According to a survey, 52% of the networks are considering international development in the next 12 months. To reach their objectives, the brands will have to prepare well for this project, which will take them at least several months.

Before finding an investor in the destination country, the network must first prove itself in its country of origin and carry out preparatory work consisting of five steps :

  • a market study that ensures the opportunity to invest in the chosen destination (competition, priority development areas, resources allocated to the project, availability and cost of skilled labor …) ;
  • a marketing study that guides the adaptation of the offer according to the local culture (avoid beef in India, propose a halal offer in the Middle East, prefer rice-based products to milk-based ones in Asia…);
  • a pricing study that helps build the price positioning according to logistical costs (import taxes, customs constraints, tax incentives, room for maneuver in the pricing policy, etc.);
  • a legal study that identifies the presence of obligations in terms of distribution law (disclosure document, government authorizations specific to the operation of a pilot, protection of trademarks, patents and domain names, renewal conditions, territorial exclusivity, non-compliance with the development plan, etc.);
  • a budgetary study that presents the hypotheses of profitability of a point of sale and of the project as a whole (entry fee for the country, entry fee for each additional unit, necessary investment, signage and master franchise fees…).

These preliminary phases must take into account an essential parameter: the profile of the local investor to whom the keys will be entrusted in the destination area.
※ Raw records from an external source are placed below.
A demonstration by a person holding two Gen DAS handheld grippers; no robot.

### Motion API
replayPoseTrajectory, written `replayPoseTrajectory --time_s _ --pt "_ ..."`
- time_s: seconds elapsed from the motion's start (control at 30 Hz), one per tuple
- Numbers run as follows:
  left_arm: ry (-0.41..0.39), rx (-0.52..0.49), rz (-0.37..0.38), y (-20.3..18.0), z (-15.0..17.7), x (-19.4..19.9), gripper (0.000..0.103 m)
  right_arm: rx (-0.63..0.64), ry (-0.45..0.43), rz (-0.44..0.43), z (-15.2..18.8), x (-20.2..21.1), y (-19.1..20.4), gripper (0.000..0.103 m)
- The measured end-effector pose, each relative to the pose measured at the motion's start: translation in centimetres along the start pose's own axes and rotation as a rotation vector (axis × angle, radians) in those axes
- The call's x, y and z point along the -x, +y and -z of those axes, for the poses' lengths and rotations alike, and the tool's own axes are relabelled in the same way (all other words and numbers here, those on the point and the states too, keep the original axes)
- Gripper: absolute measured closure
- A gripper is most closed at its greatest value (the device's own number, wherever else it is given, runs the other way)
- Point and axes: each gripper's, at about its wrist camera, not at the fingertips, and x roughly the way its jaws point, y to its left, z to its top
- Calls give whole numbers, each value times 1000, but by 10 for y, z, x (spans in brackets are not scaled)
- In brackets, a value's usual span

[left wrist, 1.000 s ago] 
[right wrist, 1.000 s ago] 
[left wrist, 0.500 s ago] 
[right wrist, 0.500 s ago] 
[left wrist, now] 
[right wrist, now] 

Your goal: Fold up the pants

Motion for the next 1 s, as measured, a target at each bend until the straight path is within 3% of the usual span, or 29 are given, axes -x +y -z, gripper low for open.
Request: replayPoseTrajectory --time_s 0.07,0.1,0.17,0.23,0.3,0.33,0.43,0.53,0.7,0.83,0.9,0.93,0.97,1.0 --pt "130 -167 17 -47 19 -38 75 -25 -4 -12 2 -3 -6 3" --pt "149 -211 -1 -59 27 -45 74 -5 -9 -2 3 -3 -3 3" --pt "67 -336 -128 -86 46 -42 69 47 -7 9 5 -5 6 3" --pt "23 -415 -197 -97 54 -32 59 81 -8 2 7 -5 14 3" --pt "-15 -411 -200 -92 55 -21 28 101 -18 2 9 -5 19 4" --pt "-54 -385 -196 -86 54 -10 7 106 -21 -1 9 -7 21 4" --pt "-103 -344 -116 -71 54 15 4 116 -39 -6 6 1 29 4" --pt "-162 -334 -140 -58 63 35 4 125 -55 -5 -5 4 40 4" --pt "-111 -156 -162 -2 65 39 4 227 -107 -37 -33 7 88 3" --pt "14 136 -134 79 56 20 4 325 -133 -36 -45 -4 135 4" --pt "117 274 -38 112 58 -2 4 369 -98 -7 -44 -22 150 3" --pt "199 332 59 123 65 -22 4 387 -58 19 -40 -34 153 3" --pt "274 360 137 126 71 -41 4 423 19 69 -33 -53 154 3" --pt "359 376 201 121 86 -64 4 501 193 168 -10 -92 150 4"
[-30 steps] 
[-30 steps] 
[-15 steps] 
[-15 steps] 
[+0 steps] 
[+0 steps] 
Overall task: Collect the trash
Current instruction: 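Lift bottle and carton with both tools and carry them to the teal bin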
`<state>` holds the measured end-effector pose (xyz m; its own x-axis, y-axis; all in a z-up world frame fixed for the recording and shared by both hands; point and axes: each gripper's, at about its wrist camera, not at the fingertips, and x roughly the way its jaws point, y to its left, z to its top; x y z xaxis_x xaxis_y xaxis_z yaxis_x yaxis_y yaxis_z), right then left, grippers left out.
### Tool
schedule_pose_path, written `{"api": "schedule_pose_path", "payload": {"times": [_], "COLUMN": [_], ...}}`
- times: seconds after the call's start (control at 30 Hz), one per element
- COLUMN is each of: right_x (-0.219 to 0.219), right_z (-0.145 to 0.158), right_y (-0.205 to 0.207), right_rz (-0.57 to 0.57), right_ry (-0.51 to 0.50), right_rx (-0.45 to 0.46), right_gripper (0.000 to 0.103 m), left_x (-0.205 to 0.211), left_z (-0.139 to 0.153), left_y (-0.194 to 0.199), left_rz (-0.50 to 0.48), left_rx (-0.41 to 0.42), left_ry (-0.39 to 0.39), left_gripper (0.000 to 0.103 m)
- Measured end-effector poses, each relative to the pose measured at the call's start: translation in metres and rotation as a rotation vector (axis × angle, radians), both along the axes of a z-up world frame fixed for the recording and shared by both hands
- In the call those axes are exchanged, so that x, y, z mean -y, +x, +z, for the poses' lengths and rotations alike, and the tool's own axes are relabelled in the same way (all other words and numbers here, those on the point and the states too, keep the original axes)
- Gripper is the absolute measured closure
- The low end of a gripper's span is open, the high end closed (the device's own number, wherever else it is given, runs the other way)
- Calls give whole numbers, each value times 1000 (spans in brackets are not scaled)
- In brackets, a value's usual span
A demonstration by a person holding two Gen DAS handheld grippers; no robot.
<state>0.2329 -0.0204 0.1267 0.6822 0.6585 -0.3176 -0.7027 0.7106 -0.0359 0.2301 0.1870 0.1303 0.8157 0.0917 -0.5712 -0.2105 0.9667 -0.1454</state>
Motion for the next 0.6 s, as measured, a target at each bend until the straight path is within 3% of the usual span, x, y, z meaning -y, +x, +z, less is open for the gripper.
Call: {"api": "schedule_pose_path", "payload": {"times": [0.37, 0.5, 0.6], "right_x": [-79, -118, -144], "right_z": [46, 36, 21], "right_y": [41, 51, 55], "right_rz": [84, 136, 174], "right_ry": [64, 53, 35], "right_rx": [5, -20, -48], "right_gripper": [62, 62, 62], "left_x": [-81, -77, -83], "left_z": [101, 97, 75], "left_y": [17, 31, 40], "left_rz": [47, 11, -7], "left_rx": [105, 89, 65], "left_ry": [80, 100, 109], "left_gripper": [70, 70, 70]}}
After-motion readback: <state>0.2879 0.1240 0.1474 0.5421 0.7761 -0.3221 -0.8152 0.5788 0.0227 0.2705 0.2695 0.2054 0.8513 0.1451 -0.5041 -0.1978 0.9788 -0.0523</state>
As is often the case, there is no such thing as a typical profile. But certain characteristics stand out, depending on the strategy adopted and the strong points sought in the concept to be imported.

The investor who looks for the name more than the quality

Some investors wish to acquire a brand, not a concept. The difference between the two lies in the fact that there is generally no development ambition in the destination country. This type of acquisition is often found in the cafe, hotel and restaurant sector with copies of « trendy » concepts of which there is a pilot in every trendy capital, for example.

Those who aim to fill square meters

Real estate companies or mall owners are attracted by networks that succeed in increasing the number of visitors thanks to their commercial name. This type of investor must surround himself with operational people so that their acquisition finds the expected rental profitability but also the profitability of the exploitation.

The one who aims at the name and the quality

This type of investor has the advantage of being able to quickly set up in strategic locations (train stations, airports, etc.), but like the profile that seeks to fill square meters, it generally lacks the operational staff in charge of the economic success of its investment. Often, he must « poach » the director of a competing concept to ensure control of the development.

The highly motivated individual

A private investor does not have enough contacts and resources (legal, HR management, etc.). This results in a long development time, if the project is done! These profiles are finally characterized by a high rate of withdrawal during the project, without notice.

The investor-speculator

This is often a professional who is passionate about the sector of activity in which he invests. This type of profile has already sold and resold several groups that he managed to make profitable. Beware: this future partner may have a short-term vision, in contradiction with the contractual spirit of the master-franchise, signed for a good decade.

Other types of profiles exist. Whatever the advantages and disadvantages of an investor, prior discussions make it possible to clearly define the contours of the future partnership and to precisely define in the master-franchise contract the points of vigilance that will guarantee a development outside France, in accordance with the envisaged strategy.